Complex social worlds characteristically have segments or subworlds that shift as commitments realign, Bucher noted. Two or more worlds may intersect to form a new world, or one may segment into two or more. Larger arenas are constituted of multiple social worlds focused on a particular issue and prepared to act in some way, usually in struggles for power and legitimacy. In arenas, Strauss argued, various issues are debated, negotiated, fought out, and manipulated by representatives of participating worlds and subworlds.

Methodologically, to understand a particular social world, one must understand all the arenas in which that world participates and the other worlds in those arenas and their related discourses. All are mutually influential – co-constitutive of the focal world. Social worlds and arenas become the units of analysis in studies of collective action and discourse. The boundaries of social worlds may cross-cut or be more or less contiguous with those of formal organizations. Society as a whole, then, can be conceptualized as consisting of layered mosaics of social worlds, arenas, and their discourses.

Social worlds/arenas theory is a conflict theory. There typically exist intra-world differences as well as more expected inter-world differences of perspective and commitment. For Strauss, negotiations-persuasion, coercion, bartering, educating, discursively and otherwise repositioning, etc. -are routine strategies to address conflicts. Clarke (2005) asserts that there can also be implicated actors in a social world, actors silenced or only discursively present, constructed by others for their own purposes. Star and Griesemer developed the concept of boundary objects for things that exist at junctures where varied social worlds meet in an arena of mutual concern (e.g., treaties among countries, software programs used in different settings, courses that are part of different majors). The boundary object is translated” to address the specific needs or demands of the different worlds involved.
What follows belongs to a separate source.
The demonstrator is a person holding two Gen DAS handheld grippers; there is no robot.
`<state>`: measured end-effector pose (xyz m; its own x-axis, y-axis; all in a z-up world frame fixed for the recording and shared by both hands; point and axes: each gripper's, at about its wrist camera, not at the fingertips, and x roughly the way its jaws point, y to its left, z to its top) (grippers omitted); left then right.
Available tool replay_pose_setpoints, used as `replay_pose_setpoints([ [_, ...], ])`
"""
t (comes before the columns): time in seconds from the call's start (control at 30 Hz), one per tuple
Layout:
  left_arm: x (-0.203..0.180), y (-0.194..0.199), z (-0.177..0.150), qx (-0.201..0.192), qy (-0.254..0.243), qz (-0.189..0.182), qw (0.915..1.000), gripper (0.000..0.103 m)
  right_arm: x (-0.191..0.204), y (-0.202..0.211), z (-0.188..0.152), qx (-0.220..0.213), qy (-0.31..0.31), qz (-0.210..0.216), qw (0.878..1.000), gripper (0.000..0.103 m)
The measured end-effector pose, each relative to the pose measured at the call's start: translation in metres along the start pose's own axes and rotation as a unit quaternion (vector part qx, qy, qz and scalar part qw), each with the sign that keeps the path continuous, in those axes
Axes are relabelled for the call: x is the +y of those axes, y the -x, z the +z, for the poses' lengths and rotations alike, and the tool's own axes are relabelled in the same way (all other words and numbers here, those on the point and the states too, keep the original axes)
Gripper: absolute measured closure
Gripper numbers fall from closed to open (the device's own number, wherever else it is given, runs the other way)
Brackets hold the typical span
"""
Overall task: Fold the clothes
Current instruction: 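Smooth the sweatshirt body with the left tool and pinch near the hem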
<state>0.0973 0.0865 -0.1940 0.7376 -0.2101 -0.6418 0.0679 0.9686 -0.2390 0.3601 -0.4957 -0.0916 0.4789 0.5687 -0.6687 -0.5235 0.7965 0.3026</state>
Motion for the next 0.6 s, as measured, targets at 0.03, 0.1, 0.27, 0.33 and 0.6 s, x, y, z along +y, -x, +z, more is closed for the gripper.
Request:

The social worlds/arenas framework is the conceptual infrastructure of a new mode of grounded theory for qualitative research-situational analysis (Clarke 2005). Making maps of social worlds and their arenas is part of the data analysis, providing portraits of collective action at the meso level. The key analytic power of social worlds/arenas theory is the elasticity of the various concepts to analyze at multiple levels of complexity.

Bibliography:

  1. Clarke, A. E. (2005) Situational Analysis: Grounded Theory After the Postmodern Turn. Sage, Thousand
  2. Strauss, A. L. (1993) Continual Permutation of Action. Aldine de Gruyter, New York.